Magua, having reached the nearby Delaware village, leaves his fellow warriors in the outlying forests, and walks in, to a group of Delaware warriors seated in the main lodge. There, Magua announces himself as the de facto leader of the local Huron village, and he is welcomed by these Delawares as a crafty ally, if not as a friend—for this Delaware group maintains a distant truce with the Mingos and French, and also maintains some relations with the English, protecting most of all their sovereignty over this portion of the forest.
The political status of this particular branch of the Delawares is an interesting case, one that is not fully explained in the novel. It appears that these Delawares, led by Tamenund and not unlike Magua himself, attempt to wait out the colonial wars raging around them by playing one side, then the other, maintaining uneasy truces with both, and hoping that peace will come of it in the end.

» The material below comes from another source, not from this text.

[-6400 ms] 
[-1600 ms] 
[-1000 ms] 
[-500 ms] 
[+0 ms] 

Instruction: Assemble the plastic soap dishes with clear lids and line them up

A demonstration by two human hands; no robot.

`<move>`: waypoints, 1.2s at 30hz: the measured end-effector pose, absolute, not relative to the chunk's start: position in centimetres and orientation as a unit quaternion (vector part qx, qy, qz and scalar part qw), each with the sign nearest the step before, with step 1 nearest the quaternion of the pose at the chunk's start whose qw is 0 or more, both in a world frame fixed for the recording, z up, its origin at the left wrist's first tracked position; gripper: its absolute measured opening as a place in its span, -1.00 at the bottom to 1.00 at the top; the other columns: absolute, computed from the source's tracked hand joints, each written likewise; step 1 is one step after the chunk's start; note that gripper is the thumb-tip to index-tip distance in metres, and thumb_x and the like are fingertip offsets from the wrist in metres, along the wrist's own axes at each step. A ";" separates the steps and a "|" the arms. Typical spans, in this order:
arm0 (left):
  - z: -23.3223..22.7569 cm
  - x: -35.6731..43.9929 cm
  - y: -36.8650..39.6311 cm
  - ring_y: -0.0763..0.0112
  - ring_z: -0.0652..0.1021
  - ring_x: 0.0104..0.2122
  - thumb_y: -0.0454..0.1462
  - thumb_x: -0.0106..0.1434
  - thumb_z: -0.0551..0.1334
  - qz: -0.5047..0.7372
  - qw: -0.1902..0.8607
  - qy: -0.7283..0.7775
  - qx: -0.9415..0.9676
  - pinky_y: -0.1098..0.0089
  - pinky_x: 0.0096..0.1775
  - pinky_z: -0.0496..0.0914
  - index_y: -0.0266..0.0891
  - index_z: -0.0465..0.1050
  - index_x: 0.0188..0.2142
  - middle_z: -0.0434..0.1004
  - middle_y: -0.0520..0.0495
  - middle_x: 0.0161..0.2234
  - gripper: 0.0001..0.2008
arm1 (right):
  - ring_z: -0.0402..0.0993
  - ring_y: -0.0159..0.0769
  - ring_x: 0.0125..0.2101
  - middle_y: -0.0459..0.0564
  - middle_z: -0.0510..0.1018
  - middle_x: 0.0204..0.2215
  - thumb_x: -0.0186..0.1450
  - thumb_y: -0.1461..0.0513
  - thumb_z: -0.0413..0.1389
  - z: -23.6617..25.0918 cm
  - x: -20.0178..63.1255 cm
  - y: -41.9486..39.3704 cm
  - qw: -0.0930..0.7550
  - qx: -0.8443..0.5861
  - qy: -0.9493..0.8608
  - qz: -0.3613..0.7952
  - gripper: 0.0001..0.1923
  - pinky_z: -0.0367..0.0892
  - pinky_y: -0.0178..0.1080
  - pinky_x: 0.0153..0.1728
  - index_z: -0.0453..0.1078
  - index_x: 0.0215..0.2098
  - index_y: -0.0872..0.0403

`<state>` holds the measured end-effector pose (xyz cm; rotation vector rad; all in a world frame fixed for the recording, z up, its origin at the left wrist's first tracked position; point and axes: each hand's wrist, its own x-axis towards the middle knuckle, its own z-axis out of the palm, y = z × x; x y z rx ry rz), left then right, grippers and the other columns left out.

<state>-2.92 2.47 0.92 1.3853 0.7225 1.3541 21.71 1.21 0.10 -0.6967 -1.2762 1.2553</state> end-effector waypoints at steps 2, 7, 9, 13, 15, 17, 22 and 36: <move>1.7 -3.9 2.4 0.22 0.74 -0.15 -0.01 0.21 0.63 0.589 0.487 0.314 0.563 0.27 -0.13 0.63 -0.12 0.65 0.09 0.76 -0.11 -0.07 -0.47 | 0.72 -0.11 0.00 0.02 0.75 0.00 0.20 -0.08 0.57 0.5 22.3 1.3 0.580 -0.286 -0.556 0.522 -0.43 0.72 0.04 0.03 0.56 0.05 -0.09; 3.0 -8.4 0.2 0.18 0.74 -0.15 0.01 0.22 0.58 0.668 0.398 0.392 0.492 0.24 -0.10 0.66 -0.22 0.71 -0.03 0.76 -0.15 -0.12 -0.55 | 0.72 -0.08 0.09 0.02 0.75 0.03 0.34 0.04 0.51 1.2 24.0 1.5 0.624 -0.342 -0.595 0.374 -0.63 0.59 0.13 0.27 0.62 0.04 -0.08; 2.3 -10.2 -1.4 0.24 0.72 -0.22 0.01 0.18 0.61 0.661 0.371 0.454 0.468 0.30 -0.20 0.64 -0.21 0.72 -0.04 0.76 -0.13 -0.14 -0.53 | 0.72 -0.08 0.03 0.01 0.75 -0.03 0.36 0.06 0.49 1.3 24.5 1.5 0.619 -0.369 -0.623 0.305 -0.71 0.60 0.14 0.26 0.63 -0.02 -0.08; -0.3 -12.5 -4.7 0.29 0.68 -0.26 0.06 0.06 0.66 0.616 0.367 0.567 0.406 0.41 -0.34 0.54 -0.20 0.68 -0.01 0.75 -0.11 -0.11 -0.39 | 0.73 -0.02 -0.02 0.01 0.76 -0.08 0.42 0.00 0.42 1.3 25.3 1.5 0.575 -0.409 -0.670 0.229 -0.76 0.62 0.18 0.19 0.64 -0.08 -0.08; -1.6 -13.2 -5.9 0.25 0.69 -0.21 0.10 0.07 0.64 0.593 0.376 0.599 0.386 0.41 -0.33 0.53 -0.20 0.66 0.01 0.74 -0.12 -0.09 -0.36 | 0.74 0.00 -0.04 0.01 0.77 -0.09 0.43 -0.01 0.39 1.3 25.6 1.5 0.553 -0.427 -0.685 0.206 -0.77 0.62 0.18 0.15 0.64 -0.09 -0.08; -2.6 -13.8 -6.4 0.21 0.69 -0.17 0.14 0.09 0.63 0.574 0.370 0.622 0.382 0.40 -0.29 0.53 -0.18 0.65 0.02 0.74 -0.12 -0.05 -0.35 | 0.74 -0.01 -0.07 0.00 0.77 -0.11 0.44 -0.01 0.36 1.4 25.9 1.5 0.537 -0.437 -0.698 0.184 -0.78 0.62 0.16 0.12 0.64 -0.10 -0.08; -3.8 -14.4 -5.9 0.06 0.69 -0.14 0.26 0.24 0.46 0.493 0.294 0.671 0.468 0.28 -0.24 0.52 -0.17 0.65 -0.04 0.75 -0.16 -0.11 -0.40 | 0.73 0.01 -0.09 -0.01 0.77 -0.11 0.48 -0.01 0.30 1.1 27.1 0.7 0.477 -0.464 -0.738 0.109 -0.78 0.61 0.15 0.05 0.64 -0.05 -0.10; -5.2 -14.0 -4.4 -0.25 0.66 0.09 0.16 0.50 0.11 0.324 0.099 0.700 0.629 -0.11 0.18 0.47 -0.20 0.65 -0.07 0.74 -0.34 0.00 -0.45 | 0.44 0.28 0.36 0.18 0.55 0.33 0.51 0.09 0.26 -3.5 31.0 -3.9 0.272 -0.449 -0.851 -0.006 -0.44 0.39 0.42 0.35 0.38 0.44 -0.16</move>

Magua begins by asking the Delaware warriors how the prisoner Cora is faring. The Delawares say she is fine, and Magua, sensing the reticence of the Delawares, who perhaps do not trust Magua’s intentions, provides a large number of trinkets, plundered from the massacre at Fort William Henry, to the assembled Delawares. This token of friendship cheers the Delawares, who speak more openly to Magua. Magua then asks if the Delawares have received among them members of the “band,” including Hawkeye, Uncas, Alice, and Heyward—the Delawares then bustle about, realizing that one of the prisoners they have captured is “La Longue Carabine,” or Hawkeye, the most famous scout in the region, of neither “red” nor “white skin.”

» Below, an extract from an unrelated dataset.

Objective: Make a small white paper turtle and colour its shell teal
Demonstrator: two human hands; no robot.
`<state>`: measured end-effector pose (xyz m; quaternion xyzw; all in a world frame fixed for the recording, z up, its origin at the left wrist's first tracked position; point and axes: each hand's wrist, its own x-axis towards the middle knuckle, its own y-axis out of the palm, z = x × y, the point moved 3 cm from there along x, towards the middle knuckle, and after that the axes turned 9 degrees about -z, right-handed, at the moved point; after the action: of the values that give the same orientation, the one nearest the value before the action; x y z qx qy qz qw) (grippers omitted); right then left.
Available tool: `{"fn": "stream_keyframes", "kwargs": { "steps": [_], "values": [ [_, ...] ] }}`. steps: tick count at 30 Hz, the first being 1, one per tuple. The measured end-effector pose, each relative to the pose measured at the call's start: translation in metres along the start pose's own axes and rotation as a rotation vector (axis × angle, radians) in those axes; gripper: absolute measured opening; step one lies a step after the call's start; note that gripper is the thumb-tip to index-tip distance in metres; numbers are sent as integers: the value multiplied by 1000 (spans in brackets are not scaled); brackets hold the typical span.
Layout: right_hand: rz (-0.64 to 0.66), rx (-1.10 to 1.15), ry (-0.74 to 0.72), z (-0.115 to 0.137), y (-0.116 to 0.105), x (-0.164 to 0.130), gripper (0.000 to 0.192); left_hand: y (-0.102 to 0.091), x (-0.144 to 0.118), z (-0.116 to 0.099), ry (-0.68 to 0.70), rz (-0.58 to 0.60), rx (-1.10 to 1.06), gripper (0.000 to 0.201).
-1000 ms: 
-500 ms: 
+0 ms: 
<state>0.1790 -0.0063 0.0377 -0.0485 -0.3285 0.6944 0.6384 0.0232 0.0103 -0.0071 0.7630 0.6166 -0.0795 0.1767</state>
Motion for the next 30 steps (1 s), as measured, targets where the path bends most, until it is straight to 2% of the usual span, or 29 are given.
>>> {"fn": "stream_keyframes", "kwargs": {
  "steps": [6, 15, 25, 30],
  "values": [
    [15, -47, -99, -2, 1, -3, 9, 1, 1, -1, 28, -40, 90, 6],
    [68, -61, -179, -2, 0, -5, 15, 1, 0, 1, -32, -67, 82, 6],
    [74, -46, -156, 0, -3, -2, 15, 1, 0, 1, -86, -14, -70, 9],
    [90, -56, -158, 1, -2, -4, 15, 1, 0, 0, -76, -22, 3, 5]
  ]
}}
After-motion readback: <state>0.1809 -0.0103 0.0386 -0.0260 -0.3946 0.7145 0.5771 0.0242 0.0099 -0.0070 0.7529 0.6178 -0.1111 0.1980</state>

Another instance of the fair treatment given to prisoners, much of the time, by native societies. When Cora and Alice were split up, both were given their own cells, and both were fed and were not treated harshly. Now, as before, the line between “prisoner” and “combatant” is easily crossed in native culture, and there have been moments when Alice and Cora’s lives have been threatened. But in cases like these, when the holding of prisoners has a symbolic weight within a community, those prisoners are afforded relative comfort and security.

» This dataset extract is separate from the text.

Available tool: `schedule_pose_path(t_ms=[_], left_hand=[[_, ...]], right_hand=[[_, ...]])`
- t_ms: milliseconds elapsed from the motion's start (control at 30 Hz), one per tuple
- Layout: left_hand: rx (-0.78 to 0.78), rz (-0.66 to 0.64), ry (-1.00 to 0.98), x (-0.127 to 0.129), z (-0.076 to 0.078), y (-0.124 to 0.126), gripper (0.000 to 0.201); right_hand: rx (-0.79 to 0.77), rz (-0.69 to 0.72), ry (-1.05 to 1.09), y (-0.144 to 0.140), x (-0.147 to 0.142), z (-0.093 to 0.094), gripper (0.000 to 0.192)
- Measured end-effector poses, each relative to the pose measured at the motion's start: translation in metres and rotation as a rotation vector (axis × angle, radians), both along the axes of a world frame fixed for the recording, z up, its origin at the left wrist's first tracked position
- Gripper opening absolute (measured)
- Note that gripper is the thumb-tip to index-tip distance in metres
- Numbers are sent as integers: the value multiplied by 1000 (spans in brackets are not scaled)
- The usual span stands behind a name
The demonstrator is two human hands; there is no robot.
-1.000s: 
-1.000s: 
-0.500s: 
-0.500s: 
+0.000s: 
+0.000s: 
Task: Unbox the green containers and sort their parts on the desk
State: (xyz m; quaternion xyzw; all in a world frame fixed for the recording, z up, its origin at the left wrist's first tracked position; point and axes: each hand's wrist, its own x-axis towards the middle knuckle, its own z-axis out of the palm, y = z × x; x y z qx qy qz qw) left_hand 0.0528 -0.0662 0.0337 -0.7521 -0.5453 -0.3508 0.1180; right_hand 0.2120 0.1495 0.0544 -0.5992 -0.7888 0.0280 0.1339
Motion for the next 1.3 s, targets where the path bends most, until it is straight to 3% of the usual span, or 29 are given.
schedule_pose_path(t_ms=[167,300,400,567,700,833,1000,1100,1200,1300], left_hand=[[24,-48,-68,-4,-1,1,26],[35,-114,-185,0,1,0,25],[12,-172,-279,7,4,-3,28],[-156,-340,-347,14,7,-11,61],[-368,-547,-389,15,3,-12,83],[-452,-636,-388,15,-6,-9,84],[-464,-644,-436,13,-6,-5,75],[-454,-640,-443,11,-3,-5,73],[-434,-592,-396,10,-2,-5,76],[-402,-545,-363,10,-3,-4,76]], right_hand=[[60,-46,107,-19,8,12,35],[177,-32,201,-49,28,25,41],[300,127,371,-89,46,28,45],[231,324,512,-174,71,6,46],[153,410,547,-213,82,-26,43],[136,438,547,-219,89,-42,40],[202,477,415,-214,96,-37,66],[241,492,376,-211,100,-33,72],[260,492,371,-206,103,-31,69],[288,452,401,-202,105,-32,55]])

Magua then brings his Huron warriors into the village, where they assemble in a circle and wait for the elders of the Delaware village to enter and speak to them. The Delawares slowly aid their great patriarch Tamenund, who will grace Magua with his presence and speak with Magua about the prisoners. After Tamenund is seated and venerated by his younger Delaware warriors, some Delawares go to the village’s prison-lodge and lead out Cora, Alice, Hawkeye, and Heyward, as the assembled Hurons and Delawares wait to hear Tamenund speak.
This is the introduction of Tamenund, who does not participate directly in the action of the novel, but who serves as an elder to his community and as a kind of narrator-within-the-novel. In the final chapter, Tamenund will deliver the speech identifying Uncas as the last of his people, as a noble warrior, and as a tragic hero bound for glory in the afterlife.